--- PROMPT ---
From the line with "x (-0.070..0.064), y" to the final line of the records, reproduce every line exactly and only those lines.

--- GIVEN RECORDS ---
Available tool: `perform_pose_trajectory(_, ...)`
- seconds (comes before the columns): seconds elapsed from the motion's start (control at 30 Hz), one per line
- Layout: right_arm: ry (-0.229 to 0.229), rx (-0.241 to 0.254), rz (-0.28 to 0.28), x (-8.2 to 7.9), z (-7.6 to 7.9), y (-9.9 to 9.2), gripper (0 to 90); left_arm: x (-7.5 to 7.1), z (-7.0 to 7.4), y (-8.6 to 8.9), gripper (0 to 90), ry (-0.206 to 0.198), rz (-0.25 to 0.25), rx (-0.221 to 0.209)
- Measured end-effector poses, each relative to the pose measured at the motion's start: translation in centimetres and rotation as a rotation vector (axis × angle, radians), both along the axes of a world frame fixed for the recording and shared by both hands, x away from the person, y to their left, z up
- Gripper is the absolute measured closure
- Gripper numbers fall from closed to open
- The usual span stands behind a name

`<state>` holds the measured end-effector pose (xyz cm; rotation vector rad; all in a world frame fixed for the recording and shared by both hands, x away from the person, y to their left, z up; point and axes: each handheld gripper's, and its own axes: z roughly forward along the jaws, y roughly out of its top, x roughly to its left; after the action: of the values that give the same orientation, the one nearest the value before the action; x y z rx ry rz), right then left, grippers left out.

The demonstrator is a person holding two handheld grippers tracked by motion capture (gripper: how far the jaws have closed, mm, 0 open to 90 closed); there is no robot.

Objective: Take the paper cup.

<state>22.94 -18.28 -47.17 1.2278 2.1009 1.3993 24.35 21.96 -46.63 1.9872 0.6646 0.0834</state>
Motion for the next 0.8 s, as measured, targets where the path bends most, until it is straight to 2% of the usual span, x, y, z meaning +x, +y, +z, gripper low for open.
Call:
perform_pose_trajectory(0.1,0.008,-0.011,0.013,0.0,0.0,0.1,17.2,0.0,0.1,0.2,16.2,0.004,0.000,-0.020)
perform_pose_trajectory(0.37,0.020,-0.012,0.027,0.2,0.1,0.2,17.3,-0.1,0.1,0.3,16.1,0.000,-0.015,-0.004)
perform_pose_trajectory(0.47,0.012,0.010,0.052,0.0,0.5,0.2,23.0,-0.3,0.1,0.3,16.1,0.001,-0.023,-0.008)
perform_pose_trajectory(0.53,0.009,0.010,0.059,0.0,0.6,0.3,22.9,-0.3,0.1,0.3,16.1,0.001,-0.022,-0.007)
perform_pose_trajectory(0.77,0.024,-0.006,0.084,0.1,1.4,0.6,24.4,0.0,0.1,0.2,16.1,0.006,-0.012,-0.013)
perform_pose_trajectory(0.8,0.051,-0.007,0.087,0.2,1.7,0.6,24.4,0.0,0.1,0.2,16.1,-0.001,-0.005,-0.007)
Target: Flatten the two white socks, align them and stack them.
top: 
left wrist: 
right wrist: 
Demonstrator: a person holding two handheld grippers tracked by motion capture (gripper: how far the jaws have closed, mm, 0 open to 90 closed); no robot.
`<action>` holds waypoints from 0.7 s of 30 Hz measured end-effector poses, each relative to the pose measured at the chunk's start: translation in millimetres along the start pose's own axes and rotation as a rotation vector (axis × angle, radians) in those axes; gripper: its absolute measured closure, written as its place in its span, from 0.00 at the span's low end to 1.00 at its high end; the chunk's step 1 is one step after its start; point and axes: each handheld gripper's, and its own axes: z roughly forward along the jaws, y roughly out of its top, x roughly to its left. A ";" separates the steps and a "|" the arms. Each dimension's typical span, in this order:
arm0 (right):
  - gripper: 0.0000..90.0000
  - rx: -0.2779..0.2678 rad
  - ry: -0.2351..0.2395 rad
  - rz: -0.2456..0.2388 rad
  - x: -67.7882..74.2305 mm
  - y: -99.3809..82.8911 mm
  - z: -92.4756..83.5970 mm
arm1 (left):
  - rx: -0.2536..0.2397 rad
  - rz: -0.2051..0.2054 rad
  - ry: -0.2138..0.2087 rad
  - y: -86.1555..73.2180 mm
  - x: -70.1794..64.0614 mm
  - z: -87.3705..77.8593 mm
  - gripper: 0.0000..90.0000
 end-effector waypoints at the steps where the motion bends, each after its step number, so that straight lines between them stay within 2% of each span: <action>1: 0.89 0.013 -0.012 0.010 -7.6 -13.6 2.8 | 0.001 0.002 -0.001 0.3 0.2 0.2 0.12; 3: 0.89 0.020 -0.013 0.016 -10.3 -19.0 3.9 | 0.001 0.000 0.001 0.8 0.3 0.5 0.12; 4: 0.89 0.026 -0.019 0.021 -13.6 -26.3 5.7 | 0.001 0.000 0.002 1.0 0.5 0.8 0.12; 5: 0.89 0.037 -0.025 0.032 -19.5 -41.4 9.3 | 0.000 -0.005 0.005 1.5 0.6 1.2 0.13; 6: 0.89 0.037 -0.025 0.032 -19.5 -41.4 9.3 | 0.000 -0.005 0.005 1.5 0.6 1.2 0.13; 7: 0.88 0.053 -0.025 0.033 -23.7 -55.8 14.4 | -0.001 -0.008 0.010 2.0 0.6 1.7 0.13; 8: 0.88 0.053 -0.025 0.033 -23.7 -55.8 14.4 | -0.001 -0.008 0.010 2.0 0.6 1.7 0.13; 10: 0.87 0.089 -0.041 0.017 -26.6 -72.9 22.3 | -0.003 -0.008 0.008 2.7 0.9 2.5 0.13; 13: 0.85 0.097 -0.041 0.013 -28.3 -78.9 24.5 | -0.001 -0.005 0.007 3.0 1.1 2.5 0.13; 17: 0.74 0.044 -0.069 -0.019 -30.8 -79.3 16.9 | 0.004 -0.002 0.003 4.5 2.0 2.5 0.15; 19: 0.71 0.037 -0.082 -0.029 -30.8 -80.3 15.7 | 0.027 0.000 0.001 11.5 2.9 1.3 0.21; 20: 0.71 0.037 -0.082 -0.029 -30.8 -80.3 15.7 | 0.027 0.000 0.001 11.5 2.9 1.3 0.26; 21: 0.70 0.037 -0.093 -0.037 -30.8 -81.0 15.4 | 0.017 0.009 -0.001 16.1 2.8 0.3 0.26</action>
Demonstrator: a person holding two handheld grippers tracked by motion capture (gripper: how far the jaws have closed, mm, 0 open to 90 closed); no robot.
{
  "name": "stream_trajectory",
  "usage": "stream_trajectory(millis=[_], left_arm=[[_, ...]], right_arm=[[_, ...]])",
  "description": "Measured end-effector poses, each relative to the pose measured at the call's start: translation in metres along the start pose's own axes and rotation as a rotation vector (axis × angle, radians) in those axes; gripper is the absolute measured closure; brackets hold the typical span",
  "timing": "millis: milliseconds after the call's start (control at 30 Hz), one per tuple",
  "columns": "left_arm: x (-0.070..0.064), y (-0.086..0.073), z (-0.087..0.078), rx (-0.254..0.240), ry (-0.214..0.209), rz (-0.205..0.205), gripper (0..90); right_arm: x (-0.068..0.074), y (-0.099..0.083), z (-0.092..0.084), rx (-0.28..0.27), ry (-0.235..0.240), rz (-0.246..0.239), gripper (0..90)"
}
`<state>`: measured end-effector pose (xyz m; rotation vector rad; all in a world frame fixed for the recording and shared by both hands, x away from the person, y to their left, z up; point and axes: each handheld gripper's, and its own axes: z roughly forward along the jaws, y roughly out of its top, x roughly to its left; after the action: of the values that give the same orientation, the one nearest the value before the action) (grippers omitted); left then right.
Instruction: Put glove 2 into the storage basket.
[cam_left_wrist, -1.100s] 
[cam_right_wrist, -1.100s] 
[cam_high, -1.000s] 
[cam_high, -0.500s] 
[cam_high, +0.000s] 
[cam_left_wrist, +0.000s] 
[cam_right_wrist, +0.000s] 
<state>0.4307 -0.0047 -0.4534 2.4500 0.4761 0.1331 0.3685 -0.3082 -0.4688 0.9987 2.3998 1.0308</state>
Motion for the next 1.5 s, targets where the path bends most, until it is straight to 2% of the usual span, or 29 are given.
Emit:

--- ANSWER TO THIS TASK ---
  "columns": "left_arm: x (-0.070..0.064), y (-0.086..0.073), z (-0.087..0.078), rx (-0.254..0.240), ry (-0.214..0.209), rz (-0.205..0.205), gripper (0..90); right_arm: x (-0.068..0.074), y (-0.099..0.083), z (-0.092..0.084), rx (-0.28..0.27), ry (-0.235..0.240), rz (-0.246..0.239), gripper (0..90)"
}
`<state>`: measured end-effector pose (xyz m; rotation vector rad; all in a world frame fixed for the recording and shared by both hands, x away from the person, y to their left, z up; point and axes: each handheld gripper's, and its own axes: z roughly forward along the jaws, y roughly out of its top, x roughly to its left; after the action: of the values that give the same orientation, the one nearest the value before the action) (grippers omitted); left then right.
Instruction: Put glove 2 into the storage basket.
[cam_left_wrist, -1.100s] 
[cam_right_wrist, -1.100s] 
[cam_high, -1.000s] 
[cam_high, -0.500s] 
[cam_high, +0.000s] 
[cam_left_wrist, +0.000s] 
[cam_right_wrist, +0.000s] 
<state>0.4307 -0.0047 -0.4534 2.4500 0.4761 0.1331 0.3685 -0.3082 -0.4688 0.9987 2.3998 1.0308</state>
Motion for the next 1.5 s, targets where the path bends most, until it is straight to 2% of the usual span, or 29 are given.
Emit:

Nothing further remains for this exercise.